DATA LISTING section start
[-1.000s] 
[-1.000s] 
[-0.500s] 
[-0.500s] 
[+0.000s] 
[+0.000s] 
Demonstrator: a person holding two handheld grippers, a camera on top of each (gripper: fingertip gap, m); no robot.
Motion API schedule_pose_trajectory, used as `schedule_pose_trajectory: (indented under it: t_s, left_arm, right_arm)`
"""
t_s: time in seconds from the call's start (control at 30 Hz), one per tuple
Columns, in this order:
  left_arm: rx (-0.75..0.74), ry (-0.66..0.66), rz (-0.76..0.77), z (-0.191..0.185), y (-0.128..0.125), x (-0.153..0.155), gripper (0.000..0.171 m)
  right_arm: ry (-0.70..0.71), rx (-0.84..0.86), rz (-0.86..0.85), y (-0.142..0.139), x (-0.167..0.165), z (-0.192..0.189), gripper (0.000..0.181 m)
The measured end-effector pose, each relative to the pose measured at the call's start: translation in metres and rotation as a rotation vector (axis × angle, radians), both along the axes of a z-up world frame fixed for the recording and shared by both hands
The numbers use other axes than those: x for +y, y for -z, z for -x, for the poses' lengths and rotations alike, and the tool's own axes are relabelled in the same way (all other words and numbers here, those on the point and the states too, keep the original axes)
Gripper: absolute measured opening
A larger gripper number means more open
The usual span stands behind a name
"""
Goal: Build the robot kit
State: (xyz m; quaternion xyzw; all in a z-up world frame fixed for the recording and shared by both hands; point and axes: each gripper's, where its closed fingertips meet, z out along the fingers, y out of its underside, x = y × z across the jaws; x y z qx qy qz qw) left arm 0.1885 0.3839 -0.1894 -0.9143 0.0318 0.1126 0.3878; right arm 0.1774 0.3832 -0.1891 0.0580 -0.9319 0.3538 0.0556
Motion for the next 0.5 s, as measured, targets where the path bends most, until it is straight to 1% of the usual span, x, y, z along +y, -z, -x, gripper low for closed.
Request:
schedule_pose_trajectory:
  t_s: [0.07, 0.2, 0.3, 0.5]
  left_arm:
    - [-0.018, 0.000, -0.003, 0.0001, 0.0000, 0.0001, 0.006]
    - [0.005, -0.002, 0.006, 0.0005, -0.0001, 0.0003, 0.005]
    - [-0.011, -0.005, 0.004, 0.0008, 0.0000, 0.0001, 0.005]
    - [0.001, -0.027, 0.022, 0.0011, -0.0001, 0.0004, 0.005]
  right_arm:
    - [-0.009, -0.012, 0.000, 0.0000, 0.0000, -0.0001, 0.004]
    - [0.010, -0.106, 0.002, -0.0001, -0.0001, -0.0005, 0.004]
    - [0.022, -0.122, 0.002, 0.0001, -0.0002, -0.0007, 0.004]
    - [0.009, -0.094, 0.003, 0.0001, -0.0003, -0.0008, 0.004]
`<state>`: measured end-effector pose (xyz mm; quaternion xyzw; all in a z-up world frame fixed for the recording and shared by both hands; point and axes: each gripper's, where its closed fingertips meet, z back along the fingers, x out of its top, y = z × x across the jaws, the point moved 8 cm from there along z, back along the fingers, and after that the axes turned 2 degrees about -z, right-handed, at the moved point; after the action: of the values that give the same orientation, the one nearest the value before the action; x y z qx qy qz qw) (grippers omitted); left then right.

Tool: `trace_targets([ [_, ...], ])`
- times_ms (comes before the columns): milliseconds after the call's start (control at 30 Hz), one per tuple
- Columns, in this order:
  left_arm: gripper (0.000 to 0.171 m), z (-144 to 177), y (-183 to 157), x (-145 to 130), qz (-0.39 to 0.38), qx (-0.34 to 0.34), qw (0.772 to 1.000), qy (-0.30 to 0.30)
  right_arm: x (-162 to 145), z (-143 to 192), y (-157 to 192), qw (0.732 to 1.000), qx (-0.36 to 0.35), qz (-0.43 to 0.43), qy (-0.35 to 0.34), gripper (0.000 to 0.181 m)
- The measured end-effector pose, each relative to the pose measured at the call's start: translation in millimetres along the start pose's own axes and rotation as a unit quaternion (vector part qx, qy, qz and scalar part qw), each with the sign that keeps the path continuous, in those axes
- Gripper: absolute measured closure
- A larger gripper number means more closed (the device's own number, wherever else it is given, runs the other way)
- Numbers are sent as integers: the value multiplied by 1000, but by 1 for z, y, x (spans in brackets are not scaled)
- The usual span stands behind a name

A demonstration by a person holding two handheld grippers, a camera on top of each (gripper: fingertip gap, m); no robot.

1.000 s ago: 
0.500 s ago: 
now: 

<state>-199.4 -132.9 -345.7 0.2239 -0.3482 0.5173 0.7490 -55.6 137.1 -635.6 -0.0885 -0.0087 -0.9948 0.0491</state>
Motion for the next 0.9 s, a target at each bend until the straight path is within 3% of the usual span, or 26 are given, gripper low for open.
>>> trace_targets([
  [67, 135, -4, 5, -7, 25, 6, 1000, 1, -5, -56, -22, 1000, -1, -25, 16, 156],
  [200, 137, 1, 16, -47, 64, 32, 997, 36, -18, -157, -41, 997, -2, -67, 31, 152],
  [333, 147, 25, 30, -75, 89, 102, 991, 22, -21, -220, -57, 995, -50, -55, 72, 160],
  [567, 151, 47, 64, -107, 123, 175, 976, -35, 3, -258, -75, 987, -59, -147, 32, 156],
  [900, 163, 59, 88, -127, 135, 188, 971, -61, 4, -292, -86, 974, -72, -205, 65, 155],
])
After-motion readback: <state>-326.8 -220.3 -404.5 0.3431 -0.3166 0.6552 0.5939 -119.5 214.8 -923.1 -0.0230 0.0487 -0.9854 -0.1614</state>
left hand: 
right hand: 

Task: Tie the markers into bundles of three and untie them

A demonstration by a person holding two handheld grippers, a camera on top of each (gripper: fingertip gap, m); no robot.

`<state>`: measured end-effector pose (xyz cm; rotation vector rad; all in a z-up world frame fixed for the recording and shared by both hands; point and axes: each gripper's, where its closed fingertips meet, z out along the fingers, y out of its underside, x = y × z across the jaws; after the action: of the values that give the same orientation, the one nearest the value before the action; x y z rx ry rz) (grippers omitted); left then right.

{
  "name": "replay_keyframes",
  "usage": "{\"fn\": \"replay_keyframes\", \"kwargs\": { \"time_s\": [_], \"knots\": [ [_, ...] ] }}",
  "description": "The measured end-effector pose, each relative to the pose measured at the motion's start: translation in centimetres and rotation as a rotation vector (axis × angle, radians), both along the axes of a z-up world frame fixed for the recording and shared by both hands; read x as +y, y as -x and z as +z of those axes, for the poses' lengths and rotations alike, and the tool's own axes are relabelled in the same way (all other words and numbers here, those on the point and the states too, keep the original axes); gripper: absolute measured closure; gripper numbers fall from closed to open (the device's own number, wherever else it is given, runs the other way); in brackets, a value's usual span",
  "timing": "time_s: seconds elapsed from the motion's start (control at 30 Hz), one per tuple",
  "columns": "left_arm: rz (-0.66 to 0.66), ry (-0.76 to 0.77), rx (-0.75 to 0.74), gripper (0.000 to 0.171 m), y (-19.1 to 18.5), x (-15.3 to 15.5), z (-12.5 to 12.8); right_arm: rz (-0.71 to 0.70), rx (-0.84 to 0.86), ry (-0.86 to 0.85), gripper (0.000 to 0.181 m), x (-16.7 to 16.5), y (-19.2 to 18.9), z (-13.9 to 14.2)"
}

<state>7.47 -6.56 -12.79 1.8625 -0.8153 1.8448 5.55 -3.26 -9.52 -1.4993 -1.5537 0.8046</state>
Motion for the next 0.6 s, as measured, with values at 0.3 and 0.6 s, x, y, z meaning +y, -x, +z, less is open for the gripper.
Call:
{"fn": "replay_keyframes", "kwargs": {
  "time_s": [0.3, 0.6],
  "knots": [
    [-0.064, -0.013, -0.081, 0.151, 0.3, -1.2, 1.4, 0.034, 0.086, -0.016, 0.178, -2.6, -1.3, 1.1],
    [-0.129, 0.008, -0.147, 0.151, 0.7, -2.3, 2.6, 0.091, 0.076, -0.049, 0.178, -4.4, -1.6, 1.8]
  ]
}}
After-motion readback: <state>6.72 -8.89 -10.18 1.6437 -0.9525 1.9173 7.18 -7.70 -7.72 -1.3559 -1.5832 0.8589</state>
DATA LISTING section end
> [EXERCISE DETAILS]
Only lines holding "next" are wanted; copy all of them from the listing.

> [ANSWER BELOW]
Motion for the next 0.5 s, as measured, targets where the path bends most, until it is straight to 1% of the usual span, x, y, z along +y, -z, -x, gripper low for closed.
Motion for the next 0.9 s, a target at each bend until the straight path is within 3% of the usual span, or 26 are given, gripper low for open.
Motion for the next 0.6 s, as measured, with values at 0.3 and 0.6 s, x, y, z meaning +y, -x, +z, less is open for the gripper.

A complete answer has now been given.